3. - In conclusione, l'appello deve essere respinto, salvi gli ulteriori provvedimenti dell’Amministrazione.

Poiché il giudice amministrativo ben può individuare quali sono i principi cui si deve attenere l’amministrazione, ai sensi dell’art. 26 della legge n. 1034 del 1971, ritiene la Sezione che nella specie, trattandosi dell’annullamento di un provvedimento incidente su un interesse legittimo, non si applicano gli art. 88 ss. del testo unico n. 3 del 1957 e i principi sulla restituito in integrum (rilevanti per legge solo nel caso di proscioglimento dell’incolpato).

Pertanto, a parte il potere di rnnovare il procedimento disciplinare ai sensi dell’art. 119 del medesimo testo unico, nel caso di richiesta dell’interessato, l’amministrazione sarà comunque tenuta a valutare la domanda tenendo conto del fatto che la mancata prestazione dell’attività lavorativa è risultata comunque la conseguenza di un fatto illecito del dipendente, giustificativo dell’esercizio del potere disciplinare, anche se nella specie è stato esercitato in violazione del principio di proporzionalità.

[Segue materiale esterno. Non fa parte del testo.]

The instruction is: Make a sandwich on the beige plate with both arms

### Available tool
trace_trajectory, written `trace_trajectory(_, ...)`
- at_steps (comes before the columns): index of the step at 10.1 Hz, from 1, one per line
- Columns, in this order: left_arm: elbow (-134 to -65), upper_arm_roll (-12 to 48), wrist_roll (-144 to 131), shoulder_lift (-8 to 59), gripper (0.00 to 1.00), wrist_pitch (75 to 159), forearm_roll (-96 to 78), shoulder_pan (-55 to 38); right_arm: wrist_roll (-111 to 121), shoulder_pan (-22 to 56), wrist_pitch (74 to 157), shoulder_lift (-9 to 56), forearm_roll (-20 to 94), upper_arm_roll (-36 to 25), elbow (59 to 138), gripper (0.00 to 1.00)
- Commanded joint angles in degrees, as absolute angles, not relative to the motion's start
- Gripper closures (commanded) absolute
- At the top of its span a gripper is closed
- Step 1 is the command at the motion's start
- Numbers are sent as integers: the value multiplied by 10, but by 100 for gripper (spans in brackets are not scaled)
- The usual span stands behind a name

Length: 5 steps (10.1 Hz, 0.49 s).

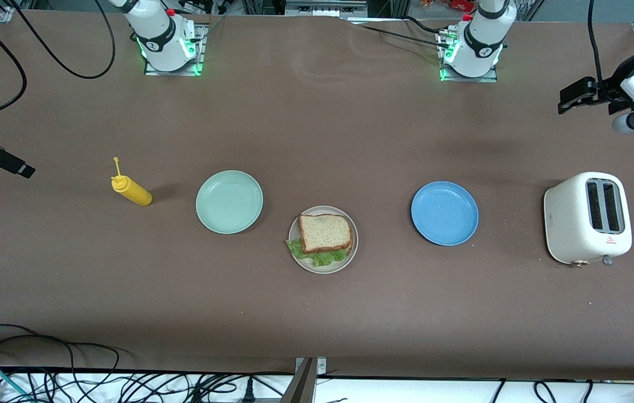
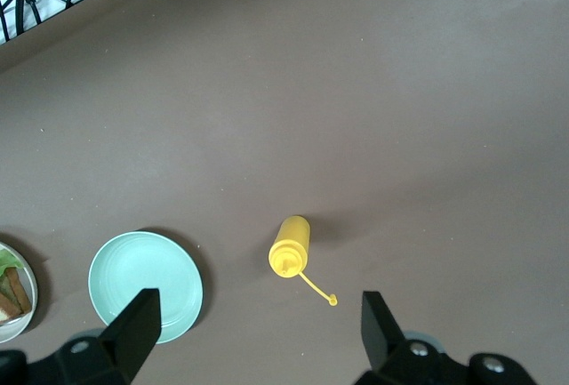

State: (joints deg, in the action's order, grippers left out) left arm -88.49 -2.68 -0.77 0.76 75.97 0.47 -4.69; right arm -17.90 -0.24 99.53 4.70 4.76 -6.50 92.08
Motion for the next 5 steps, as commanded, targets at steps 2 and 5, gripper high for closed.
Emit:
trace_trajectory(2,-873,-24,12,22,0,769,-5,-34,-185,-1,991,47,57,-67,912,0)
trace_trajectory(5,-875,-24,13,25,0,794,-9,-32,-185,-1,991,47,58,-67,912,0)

Pertanto, la relativa quantificazione dei danni dovrà essere effettuata tenendo conto della particolare efficienza causale del comportamento del dipendente, malgrado questi abbia titolo alla reimmissione in servizio sulla base della presente decisione.

Nulla è da statuirsi circa le spese del presente grado di giudizio, non essendosi in esso costituita parte appellata.